◆ **What the exercise asks**
The required output is the exact run of lines below that opens at the line with "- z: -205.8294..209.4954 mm" and closes at the line with "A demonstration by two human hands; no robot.".

(Dataset items)
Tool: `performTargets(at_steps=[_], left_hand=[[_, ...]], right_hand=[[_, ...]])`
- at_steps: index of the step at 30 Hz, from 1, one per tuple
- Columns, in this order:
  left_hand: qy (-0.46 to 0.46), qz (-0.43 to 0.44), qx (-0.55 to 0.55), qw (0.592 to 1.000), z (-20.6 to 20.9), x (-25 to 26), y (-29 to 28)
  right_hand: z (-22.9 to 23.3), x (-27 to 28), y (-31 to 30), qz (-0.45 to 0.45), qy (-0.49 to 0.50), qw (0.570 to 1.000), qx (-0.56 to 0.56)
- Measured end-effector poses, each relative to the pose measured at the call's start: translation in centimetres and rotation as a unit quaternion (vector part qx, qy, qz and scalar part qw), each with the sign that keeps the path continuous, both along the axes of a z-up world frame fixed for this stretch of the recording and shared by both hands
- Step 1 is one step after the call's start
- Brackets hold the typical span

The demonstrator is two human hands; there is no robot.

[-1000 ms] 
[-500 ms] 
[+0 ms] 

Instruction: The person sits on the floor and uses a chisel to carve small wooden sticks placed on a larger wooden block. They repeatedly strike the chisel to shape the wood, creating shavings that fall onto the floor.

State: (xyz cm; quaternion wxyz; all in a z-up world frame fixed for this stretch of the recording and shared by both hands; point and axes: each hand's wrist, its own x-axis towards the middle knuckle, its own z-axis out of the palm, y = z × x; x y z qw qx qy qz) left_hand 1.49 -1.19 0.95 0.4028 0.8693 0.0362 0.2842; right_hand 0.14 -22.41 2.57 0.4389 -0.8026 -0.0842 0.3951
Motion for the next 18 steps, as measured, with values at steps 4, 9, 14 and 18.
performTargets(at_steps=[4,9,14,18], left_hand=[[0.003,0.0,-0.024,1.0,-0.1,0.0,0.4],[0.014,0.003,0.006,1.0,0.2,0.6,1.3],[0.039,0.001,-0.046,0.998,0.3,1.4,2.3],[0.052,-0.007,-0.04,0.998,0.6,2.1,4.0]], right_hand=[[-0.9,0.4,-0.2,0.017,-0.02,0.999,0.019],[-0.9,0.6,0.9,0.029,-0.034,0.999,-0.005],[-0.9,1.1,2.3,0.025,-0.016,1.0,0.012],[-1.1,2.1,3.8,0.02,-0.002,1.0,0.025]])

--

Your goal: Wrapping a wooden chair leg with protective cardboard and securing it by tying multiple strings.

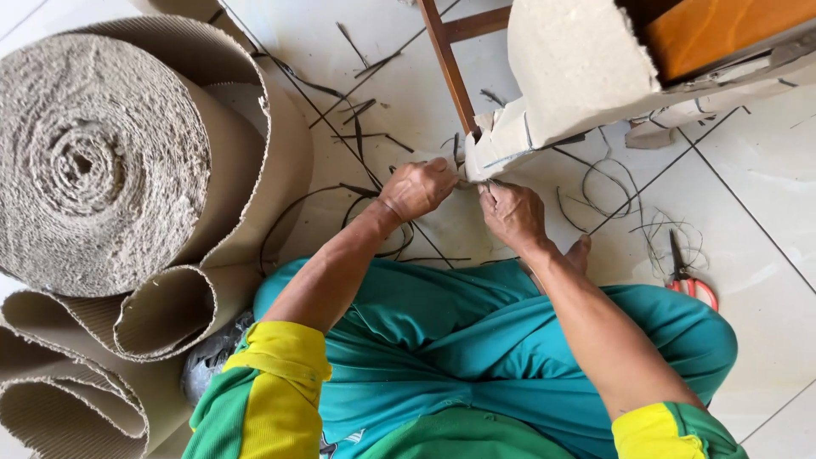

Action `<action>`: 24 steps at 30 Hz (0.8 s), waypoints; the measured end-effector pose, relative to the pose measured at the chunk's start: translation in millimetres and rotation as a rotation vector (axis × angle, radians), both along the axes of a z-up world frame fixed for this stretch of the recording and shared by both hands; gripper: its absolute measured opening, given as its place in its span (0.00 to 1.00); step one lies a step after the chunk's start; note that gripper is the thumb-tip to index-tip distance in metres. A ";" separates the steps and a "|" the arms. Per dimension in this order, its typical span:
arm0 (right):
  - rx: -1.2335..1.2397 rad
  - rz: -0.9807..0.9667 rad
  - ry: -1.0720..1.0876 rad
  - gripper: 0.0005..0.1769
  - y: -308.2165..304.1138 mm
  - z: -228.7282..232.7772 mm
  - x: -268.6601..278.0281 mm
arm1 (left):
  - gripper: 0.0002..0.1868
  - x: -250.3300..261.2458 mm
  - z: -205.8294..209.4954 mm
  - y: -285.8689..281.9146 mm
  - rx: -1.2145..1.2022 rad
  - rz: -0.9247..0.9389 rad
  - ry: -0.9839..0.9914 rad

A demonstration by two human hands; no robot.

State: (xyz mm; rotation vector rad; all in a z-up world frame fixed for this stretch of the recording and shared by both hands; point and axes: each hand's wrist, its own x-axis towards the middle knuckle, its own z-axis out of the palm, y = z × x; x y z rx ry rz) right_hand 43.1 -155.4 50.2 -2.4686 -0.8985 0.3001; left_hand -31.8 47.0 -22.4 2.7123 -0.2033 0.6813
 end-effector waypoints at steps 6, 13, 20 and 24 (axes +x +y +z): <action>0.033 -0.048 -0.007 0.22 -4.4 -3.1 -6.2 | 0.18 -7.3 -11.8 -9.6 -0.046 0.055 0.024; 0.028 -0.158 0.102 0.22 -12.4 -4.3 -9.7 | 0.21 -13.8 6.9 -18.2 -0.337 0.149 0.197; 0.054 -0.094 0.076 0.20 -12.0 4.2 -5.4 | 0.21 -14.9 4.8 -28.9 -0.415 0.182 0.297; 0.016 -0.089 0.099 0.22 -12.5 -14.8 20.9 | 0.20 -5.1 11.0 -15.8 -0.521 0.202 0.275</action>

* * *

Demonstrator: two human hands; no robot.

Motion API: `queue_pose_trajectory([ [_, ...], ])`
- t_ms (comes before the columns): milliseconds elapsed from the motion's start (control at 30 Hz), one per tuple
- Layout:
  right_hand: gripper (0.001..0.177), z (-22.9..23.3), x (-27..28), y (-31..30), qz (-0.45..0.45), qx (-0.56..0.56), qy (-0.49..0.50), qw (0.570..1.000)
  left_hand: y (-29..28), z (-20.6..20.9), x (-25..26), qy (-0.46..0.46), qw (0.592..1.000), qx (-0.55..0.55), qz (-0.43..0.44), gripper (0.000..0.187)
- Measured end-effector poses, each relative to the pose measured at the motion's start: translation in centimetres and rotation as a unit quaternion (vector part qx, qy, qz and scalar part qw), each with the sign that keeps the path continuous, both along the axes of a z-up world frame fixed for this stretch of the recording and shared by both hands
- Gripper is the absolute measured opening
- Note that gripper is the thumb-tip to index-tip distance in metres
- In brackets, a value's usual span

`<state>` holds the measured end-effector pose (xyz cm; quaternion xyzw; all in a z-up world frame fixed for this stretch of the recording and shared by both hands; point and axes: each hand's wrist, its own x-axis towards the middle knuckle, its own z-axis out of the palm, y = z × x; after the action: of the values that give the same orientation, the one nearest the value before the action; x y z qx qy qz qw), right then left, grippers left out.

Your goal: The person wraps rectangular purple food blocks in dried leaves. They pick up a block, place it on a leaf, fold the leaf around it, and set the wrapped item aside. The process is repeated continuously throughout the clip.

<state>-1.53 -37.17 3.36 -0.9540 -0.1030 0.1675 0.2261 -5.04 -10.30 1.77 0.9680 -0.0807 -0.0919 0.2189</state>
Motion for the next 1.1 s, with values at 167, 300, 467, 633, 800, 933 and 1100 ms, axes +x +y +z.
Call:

◆ **Exercise answer**
  - z: -205.8294..209.4954 mm
  - y: -285.8689..281.9146 mm
  - rx: -1.2145..1.2022 rad
  - rz: -0.9247..0.9389 rad
  - ry: -0.9839..0.9914 rad

A demonstration by two human hands; no robot.

The exercise ends with this answer.